4 Ingredient Strawberry Blender Ice Cream

4 Ingredient Strawberry Blender Ice Cream

Mind you, you can make this in a food processor as well, the trick here is making it fast and freezing it immediately. This can be made dairy or non-dairy, depending if you make it with cream or non dairy whipped topping (unwhipped). It’s a cool and lovely end to a meal, I especially like to serve it after a heavier meat meal to lighten things up. If you have frozen strawberries, great or you can use any other frozen fruit or prepare cut up fruit and freeze it, all works. Just taste your fruit to adjust how much sugar needs to be added.

So gather your ingredients

gather your ingredients
gather your ingredients

and take out your blender or food processor and place the whipped topping in first, then the strawberries, vanilla (or vanilla sugar) and the sugar (which you adjust to taste).

putting the ingredients in the blender
putting the ingredients in the blender

Blend together just till a nice frozen mass forms, making sure the strawberries are ground up nicely and it turns a pretty pink. If it’s a bit loose, that’s fine, as below:

blended but a little loose
blended but a little loose

Taste the mixture to make sure it’s sweet enough for you and scrape out and place in a freezer container. Freeze at least an hour or till firm. If you wish to serve in slices, line a loaf pan with parchment paper and scrape into that, patting down and covering well and freeze firm. Cool, delicious and so easy.

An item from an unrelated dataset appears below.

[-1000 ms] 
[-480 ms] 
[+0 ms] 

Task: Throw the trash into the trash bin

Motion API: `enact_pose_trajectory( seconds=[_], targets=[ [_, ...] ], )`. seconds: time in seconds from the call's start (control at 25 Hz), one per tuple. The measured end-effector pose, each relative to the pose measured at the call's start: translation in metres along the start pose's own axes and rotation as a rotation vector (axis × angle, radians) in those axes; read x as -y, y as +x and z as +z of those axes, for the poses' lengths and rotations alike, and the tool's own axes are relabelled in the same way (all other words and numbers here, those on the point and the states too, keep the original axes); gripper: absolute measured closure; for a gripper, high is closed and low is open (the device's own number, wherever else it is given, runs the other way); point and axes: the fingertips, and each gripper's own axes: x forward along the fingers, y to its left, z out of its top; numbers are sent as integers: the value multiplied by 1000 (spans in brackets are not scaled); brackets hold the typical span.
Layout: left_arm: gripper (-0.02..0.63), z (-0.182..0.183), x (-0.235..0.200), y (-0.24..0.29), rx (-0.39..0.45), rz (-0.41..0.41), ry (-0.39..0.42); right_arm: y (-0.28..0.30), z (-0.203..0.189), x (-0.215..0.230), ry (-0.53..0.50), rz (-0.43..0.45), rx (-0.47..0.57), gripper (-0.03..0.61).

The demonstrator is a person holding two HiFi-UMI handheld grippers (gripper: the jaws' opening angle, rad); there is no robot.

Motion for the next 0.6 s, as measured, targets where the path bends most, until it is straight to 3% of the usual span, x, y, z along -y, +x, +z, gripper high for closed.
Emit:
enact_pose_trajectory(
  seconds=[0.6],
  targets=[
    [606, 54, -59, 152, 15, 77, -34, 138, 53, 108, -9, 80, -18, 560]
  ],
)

4 Ingredient Strawberry Blender Ice Cream

2 cups frozen strawberries (other frozen cut up fruit can be used, just check for sweetness!)
1 teaspoon vanilla extract or vanilla sugar
1 carton (212 ml/about 7 ounces) unwhipped whipped topping or for dairy, cream
3 heaping tablespoons sugar (or more if you wish)

Directions:

Place the whipped topping, unwhipped, into a blender or food processor. Put strawberries, vanilla and sugar on top and pulse till a beautiful pink concoction forms, do not let get too liquidy, just till combined. Pour into a container or loaf pan which you line with parchment paper and cover tightly. Freeze at least one hour or till firm. Let stand about 10 minutes before serving.